Please set the lines down again exactly, from the top of the entries through the line that contains "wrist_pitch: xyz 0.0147".

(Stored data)
########

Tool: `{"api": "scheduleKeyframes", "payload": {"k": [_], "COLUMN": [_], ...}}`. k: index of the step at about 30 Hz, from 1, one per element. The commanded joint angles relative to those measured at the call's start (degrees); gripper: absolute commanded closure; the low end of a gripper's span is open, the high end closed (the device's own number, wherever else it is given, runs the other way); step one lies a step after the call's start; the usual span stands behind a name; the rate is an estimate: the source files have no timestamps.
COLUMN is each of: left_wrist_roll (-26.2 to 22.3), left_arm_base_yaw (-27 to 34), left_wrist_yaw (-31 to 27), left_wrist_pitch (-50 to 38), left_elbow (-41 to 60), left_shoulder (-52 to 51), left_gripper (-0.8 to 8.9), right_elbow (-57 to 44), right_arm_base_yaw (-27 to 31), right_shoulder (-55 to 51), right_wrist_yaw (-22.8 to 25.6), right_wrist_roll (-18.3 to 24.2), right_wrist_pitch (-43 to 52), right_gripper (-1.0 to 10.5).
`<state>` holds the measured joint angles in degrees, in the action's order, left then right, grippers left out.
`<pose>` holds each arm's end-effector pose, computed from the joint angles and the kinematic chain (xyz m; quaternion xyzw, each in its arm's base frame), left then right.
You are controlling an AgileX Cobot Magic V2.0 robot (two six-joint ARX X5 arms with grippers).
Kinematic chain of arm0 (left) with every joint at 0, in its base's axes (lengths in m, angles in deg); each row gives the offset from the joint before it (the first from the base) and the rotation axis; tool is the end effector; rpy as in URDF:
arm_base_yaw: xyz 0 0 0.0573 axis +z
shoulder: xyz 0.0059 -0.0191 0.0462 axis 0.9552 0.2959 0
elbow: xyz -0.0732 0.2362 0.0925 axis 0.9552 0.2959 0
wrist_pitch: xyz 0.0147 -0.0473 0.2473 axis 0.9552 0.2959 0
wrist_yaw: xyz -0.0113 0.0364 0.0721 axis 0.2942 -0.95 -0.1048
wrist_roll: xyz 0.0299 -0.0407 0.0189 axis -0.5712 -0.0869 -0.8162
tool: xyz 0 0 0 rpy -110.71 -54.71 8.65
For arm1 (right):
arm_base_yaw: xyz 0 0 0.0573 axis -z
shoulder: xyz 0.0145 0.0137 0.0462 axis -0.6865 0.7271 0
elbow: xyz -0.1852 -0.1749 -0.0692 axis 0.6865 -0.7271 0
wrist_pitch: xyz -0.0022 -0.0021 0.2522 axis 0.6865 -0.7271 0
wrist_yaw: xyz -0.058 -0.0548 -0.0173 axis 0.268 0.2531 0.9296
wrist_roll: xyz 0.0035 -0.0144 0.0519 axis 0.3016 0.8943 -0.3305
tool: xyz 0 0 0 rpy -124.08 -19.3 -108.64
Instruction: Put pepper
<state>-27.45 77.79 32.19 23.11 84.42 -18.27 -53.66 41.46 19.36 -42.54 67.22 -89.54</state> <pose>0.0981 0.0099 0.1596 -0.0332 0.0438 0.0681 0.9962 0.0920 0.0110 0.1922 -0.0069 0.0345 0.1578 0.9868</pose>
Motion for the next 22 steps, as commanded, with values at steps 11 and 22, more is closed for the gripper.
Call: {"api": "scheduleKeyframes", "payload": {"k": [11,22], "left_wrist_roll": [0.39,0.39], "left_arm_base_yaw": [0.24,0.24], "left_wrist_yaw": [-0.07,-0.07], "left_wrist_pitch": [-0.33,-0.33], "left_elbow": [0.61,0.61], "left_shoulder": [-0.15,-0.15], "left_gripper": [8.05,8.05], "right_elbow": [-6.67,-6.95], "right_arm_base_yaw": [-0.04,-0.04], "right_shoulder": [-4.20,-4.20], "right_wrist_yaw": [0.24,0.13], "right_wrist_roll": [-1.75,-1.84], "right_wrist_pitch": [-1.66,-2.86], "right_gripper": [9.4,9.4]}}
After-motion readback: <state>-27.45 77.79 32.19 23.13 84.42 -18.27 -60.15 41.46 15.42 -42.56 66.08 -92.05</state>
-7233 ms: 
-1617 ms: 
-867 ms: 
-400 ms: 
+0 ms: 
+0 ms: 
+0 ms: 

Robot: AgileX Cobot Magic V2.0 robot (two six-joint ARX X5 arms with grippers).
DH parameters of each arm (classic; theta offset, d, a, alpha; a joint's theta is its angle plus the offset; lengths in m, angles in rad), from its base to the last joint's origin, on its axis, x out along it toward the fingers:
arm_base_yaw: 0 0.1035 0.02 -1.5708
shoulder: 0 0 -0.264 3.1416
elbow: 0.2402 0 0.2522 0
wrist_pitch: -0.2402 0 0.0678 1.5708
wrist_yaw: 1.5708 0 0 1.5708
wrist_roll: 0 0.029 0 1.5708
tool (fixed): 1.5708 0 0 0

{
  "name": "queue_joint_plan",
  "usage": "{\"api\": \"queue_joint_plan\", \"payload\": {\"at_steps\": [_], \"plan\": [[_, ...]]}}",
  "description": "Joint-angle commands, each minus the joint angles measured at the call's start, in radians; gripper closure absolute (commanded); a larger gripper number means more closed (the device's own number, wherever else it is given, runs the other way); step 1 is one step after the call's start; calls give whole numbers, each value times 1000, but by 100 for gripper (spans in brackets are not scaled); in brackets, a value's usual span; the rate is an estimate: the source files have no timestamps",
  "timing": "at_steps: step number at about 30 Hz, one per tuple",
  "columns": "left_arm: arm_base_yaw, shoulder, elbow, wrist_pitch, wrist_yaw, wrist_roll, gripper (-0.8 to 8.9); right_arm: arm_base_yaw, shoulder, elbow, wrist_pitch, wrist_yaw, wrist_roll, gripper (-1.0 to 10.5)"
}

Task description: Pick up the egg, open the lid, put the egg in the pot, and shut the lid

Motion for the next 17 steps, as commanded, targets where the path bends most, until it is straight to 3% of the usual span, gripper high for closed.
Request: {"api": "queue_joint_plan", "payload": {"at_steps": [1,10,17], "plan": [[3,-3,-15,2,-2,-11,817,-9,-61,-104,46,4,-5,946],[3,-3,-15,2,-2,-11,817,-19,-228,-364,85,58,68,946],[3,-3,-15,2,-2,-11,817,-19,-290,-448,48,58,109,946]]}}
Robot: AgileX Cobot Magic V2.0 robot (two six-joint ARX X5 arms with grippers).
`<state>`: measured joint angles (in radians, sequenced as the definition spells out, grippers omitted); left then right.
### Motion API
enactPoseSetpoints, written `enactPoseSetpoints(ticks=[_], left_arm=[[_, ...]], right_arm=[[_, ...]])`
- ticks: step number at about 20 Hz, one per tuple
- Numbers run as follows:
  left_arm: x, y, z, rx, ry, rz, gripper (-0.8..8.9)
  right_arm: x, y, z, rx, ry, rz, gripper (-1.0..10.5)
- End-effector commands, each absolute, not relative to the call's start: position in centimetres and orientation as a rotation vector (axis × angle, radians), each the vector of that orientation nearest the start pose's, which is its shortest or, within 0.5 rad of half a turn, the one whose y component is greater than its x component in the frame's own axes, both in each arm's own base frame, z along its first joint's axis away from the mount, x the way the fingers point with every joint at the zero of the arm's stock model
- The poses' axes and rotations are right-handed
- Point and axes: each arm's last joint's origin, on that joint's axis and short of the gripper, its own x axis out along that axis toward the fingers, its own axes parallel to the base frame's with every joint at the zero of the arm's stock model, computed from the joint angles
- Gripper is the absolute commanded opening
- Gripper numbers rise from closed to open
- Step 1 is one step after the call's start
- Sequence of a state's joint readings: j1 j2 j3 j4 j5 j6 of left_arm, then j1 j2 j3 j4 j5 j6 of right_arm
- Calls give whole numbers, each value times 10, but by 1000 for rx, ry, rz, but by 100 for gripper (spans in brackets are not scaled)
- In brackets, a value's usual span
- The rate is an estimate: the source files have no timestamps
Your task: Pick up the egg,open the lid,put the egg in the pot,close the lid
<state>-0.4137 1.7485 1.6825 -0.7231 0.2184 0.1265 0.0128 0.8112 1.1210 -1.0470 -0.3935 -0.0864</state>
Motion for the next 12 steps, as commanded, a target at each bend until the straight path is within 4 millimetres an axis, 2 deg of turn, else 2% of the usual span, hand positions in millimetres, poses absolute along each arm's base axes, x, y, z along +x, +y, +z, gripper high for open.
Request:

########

Final answer
Tool: `{"api": "scheduleKeyframes", "payload": {"k": [_], "COLUMN": [_], ...}}`. k: index of the step at about 30 Hz, from 1, one per element. The commanded joint angles relative to those measured at the call's start (degrees); gripper: absolute commanded closure; the low end of a gripper's span is open, the high end closed (the device's own number, wherever else it is given, runs the other way); step one lies a step after the call's start; the usual span stands behind a name; the rate is an estimate: the source files have no timestamps.
COLUMN is each of: left_wrist_roll (-26.2 to 22.3), left_arm_base_yaw (-27 to 34), left_wrist_yaw (-31 to 27), left_wrist_pitch (-50 to 38), left_elbow (-41 to 60), left_shoulder (-52 to 51), left_gripper (-0.8 to 8.9), right_elbow (-57 to 44), right_arm_base_yaw (-27 to 31), right_shoulder (-55 to 51), right_wrist_yaw (-22.8 to 25.6), right_wrist_roll (-18.3 to 24.2), right_wrist_pitch (-43 to 52), right_gripper (-1.0 to 10.5).
`<state>` holds the measured joint angles in degrees, in the action's order, left then right, grippers left out.
`<pose>` holds each arm's end-effector pose, computed from the joint angles and the kinematic chain (xyz m; quaternion xyzw, each in its arm's base frame), left then right.
You are controlling an AgileX Cobot Magic V2.0 robot (two six-joint ARX X5 arms with grippers).
Kinematic chain of arm0 (left) with every joint at 0, in its base's axes (lengths in m, angles in deg); each row gives the offset from the joint before it (the first from the base) and the rotation axis; tool is the end effector; rpy as in URDF:
arm_base_yaw: xyz 0 0 0.0573 axis +z
shoulder: xyz 0.0059 -0.0191 0.0462 axis 0.9552 0.2959 0
elbow: xyz -0.0732 0.2362 0.0925 axis 0.9552 0.2959 0
wrist_pitch: xyz 0.0147 -0.0473 0.2473 axis 0.9552 0.2959 0

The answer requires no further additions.